* [Aim of the task]:
Keep to one stretch of the data below, the lines from the one with "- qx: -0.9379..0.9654" up to and including the one with "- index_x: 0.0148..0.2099", and return that stretch exactly.

[Dataset extract Boundary: Start]

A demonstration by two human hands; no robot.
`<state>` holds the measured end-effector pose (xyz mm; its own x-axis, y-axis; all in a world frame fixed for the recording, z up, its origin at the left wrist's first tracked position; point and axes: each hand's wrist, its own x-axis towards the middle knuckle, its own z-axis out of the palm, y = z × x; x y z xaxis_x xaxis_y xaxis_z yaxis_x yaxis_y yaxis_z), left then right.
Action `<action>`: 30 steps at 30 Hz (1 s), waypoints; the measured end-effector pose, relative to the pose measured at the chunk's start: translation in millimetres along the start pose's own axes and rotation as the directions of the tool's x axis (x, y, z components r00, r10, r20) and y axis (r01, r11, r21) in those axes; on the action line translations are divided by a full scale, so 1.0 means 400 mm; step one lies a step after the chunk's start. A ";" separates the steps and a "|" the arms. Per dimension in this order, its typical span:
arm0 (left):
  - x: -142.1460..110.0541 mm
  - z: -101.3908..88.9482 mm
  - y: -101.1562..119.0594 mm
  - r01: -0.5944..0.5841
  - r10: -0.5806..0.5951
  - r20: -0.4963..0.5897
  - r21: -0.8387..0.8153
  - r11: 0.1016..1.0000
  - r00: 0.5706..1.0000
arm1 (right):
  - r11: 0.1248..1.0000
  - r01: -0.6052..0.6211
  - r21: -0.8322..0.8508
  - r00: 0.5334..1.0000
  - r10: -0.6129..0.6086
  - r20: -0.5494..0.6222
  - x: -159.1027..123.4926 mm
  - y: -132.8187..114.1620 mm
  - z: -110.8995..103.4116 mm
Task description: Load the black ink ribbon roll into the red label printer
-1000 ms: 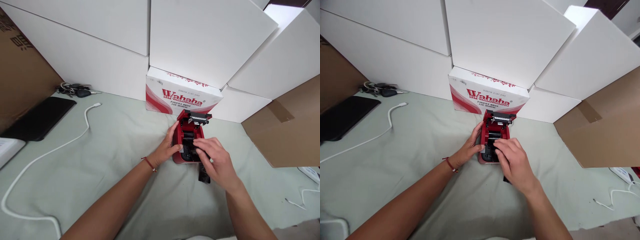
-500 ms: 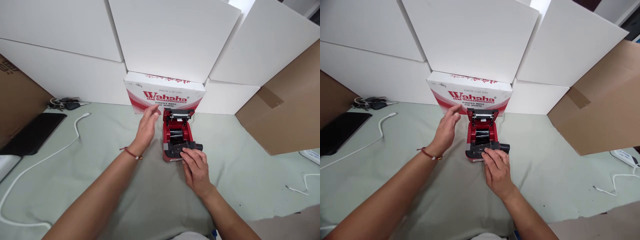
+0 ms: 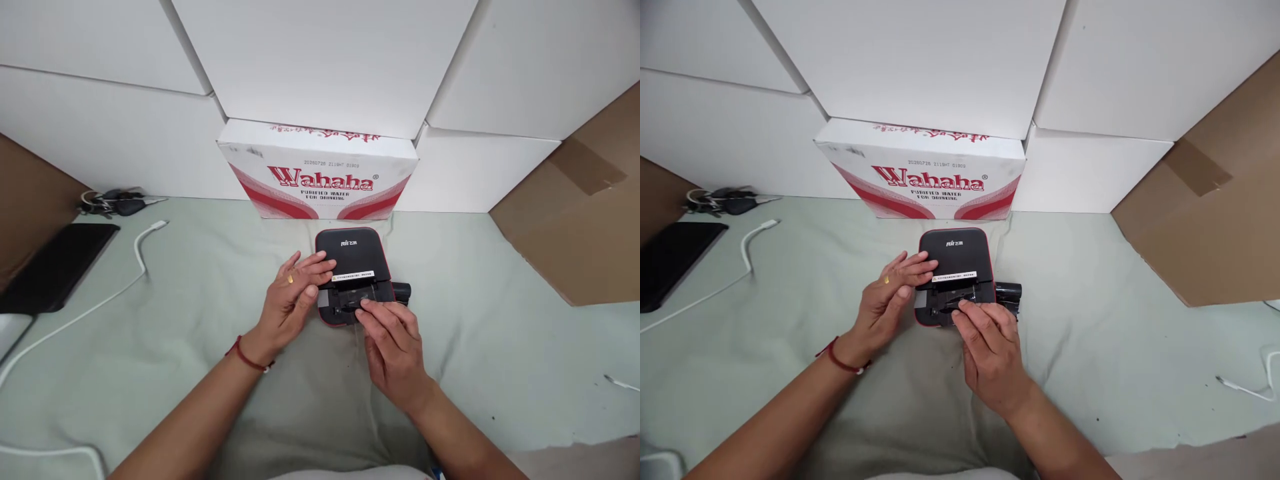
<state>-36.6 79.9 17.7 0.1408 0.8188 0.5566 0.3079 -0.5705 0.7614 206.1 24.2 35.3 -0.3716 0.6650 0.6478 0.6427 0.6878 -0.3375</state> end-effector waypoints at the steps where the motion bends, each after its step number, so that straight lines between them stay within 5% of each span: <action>1: -0.006 0.002 -0.006 -0.040 0.040 0.006 0.043 0.998 0.999 | 1.000 -0.004 0.003 1.000 0.004 0.002 0.000 -0.002 -0.002; 6: 0.000 -0.007 -0.012 -0.062 0.060 0.037 0.033 0.998 0.997 | 1.000 -0.017 -0.003 1.000 0.017 0.022 0.000 -0.006 -0.007; 16: 0.028 -0.016 -0.016 0.314 -0.288 0.127 -0.324 0.892 0.949 | 1.000 -0.012 -0.006 1.000 0.012 -0.003 0.003 -0.003 -0.002; 25: -0.007 0.044 -0.070 0.368 -0.320 0.181 -0.478 0.798 0.930 | 1.000 -0.004 -0.010 1.000 0.004 0.029 0.011 -0.014 -0.014; 30: 0.000 0.050 -0.081 0.354 -0.283 0.213 -0.541 0.763 0.935 | 0.997 -0.060 0.048 0.994 0.055 0.095 0.080 -0.016 -0.068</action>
<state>-27.7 99.5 -13.6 0.2447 0.9410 0.2338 -0.2241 -0.1797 0.9578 208.4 33.2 76.9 -0.3972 0.7267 0.5605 0.6311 0.6597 -0.4080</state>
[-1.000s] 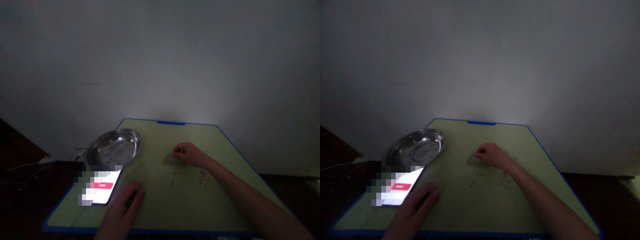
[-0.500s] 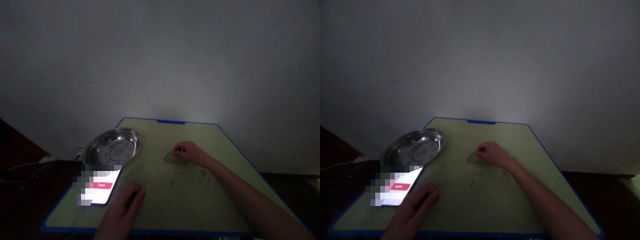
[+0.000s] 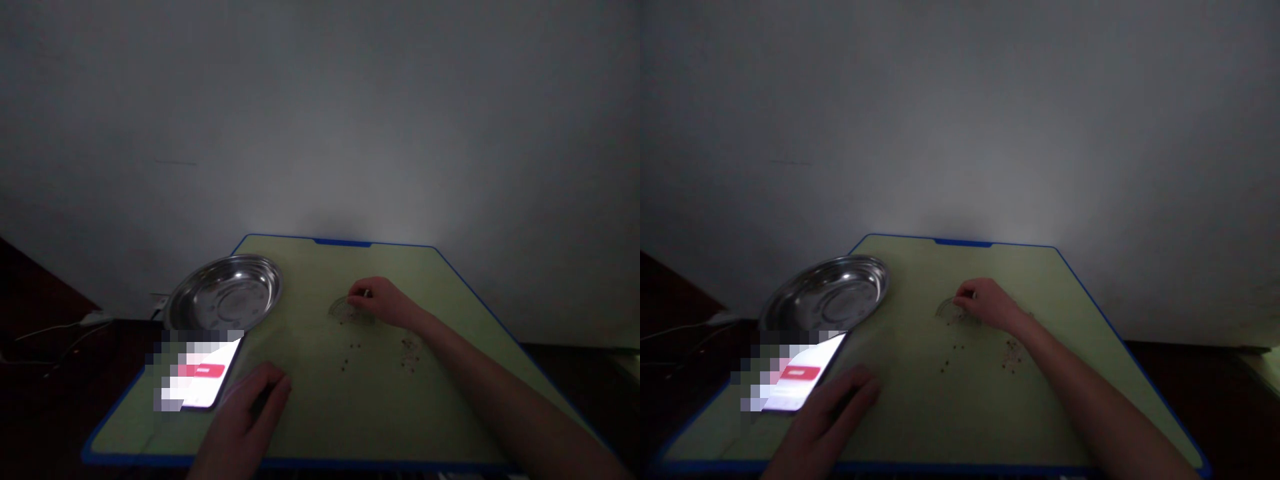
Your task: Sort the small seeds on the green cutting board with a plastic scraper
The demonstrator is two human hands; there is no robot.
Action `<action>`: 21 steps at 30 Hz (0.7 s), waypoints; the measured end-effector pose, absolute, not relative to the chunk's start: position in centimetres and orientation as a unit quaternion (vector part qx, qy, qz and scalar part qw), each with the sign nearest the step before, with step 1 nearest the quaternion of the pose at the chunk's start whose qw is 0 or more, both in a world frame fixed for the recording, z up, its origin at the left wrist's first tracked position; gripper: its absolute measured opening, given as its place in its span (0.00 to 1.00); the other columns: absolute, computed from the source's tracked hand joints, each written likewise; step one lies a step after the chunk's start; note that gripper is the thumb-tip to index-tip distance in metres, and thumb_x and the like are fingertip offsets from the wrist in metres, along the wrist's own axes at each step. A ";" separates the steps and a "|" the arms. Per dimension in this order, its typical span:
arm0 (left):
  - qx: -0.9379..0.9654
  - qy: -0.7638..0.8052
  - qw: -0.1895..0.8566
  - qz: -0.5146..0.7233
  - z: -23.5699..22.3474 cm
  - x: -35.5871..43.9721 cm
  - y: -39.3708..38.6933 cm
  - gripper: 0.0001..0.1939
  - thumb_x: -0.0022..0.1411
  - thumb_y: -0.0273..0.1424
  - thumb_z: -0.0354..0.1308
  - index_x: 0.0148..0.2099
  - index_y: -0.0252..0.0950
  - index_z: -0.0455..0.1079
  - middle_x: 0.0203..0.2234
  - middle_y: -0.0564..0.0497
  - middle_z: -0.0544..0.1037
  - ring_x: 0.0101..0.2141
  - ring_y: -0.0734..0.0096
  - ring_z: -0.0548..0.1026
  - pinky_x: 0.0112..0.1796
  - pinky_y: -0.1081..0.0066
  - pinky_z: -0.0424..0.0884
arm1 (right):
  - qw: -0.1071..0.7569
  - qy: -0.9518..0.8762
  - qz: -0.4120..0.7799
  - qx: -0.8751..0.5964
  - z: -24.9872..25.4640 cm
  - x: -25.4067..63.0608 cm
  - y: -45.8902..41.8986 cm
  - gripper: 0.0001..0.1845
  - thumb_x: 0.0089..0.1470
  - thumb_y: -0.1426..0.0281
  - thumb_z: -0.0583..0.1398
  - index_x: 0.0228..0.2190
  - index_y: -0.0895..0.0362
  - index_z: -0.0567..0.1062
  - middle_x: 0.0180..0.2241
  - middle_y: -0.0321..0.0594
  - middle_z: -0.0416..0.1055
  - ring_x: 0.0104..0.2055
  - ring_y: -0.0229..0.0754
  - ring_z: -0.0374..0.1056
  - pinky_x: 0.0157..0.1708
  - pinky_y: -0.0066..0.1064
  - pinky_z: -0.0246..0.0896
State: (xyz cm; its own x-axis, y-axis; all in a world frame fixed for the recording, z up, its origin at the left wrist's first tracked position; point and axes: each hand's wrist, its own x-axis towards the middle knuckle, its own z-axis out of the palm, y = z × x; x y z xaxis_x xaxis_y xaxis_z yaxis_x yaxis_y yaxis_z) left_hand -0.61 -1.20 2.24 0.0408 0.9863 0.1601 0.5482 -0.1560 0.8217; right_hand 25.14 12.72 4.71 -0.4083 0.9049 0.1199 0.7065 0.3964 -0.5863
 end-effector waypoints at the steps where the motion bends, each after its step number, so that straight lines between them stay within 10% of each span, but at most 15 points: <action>1: 0.660 0.582 0.288 0.378 2.2 -0.6 -1.2 0.14 0.61 0.44 0.51 0.28 0.42 0.67 0.24 0.57 0.73 0.29 0.69 0.72 0.31 0.71 0.67 | 0.215 -0.807 0.230 -0.499 4.7 25.1 12.7 0.06 0.53 0.72 0.60 0.28 0.58 0.79 0.27 0.40 0.75 0.29 0.38 0.68 0.31 0.28 0.58; 21: 0.681 0.578 0.292 0.341 2.0 -0.9 -0.9 0.15 0.63 0.44 0.49 0.29 0.41 0.67 0.24 0.56 0.73 0.28 0.70 0.72 0.30 0.72 0.67 | 0.209 -0.806 0.238 -0.500 5.1 25.5 12.5 0.07 0.53 0.71 0.60 0.27 0.58 0.79 0.25 0.39 0.74 0.27 0.37 0.66 0.29 0.28 0.57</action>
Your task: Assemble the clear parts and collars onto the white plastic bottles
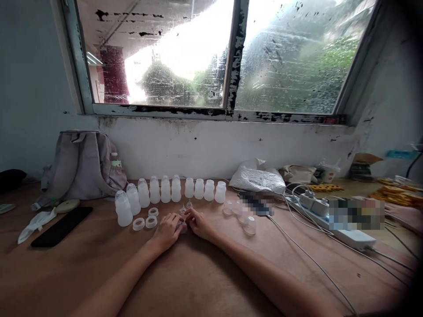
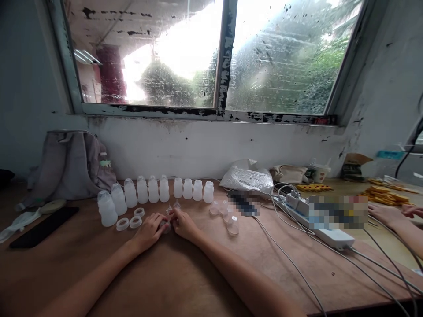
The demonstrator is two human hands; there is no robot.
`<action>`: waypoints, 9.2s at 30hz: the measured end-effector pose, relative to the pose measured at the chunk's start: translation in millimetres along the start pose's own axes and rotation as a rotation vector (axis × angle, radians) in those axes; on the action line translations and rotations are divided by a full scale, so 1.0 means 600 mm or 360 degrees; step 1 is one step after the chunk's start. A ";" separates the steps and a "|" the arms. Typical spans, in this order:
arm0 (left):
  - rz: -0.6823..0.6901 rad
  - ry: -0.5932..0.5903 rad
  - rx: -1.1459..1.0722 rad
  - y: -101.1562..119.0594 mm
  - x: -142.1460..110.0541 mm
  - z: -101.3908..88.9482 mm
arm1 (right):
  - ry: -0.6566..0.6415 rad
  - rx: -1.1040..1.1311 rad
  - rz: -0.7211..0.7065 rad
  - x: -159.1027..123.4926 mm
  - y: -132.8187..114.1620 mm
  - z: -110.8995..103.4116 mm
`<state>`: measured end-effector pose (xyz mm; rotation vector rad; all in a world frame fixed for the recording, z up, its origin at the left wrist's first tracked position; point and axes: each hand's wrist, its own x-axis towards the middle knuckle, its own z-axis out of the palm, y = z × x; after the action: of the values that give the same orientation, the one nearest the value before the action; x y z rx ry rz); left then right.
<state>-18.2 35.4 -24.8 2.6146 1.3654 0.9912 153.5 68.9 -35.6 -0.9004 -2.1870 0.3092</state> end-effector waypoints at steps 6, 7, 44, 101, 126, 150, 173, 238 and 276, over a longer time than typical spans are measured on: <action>-0.0288 0.0076 -0.0490 -0.005 0.005 0.001 | -0.0080 -0.0209 -0.0303 -0.011 -0.038 -0.012; -0.0295 0.0101 -0.0551 -0.004 0.005 -0.001 | -0.0084 -0.0216 -0.0322 -0.012 -0.045 -0.013; -0.0520 0.0149 -0.1357 0.047 -0.006 0.002 | 0.0188 -0.0404 0.0101 -0.003 -0.040 0.015; -0.0818 0.0214 -0.1765 -0.010 0.014 0.005 | 0.0177 -0.0255 -0.0026 -0.001 -0.046 0.005; -0.0653 -0.0061 -0.1913 -0.024 0.027 -0.011 | 0.0303 -0.0035 -0.0011 0.003 -0.048 0.008; -0.0852 0.0025 -0.1931 -0.023 0.021 -0.004 | 0.0279 -0.0250 -0.0046 0.008 -0.051 0.004; -0.1026 0.0025 -0.1745 -0.024 0.026 0.014 | 0.0165 -0.0635 0.0595 0.165 0.066 -0.055; -0.0661 -0.0127 -0.1856 0.006 0.009 -0.002 | 0.0102 -0.0541 -0.0037 -0.038 -0.056 -0.048; -0.0804 0.0009 -0.1890 0.011 0.012 -0.021 | 0.0049 -0.0604 -0.0115 -0.045 -0.055 -0.080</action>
<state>-17.5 33.7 -8.6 1.3225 0.8808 1.1736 184.0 24.2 -1.5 -1.0158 -2.2827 -0.1612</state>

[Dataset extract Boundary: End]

* [Output]:
  - qx: -0.9379..0.9654
  - qy: -0.7638..0.8052
  - qw: -0.1895..0.8566
  - qz: -0.5146..0.7233
  - z: -23.5699..22.3474 cm
  - x: -35.5871..43.9721 cm
  - y: -39.3708..38.6933 cm
  - gripper: 0.0001..0.1939
  - thumb_x: -0.0022..0.1411
  - thumb_y: -0.0273..0.1424
  - thumb_z: -0.0354..0.1308
  - index_x: 0.0148..0.2099

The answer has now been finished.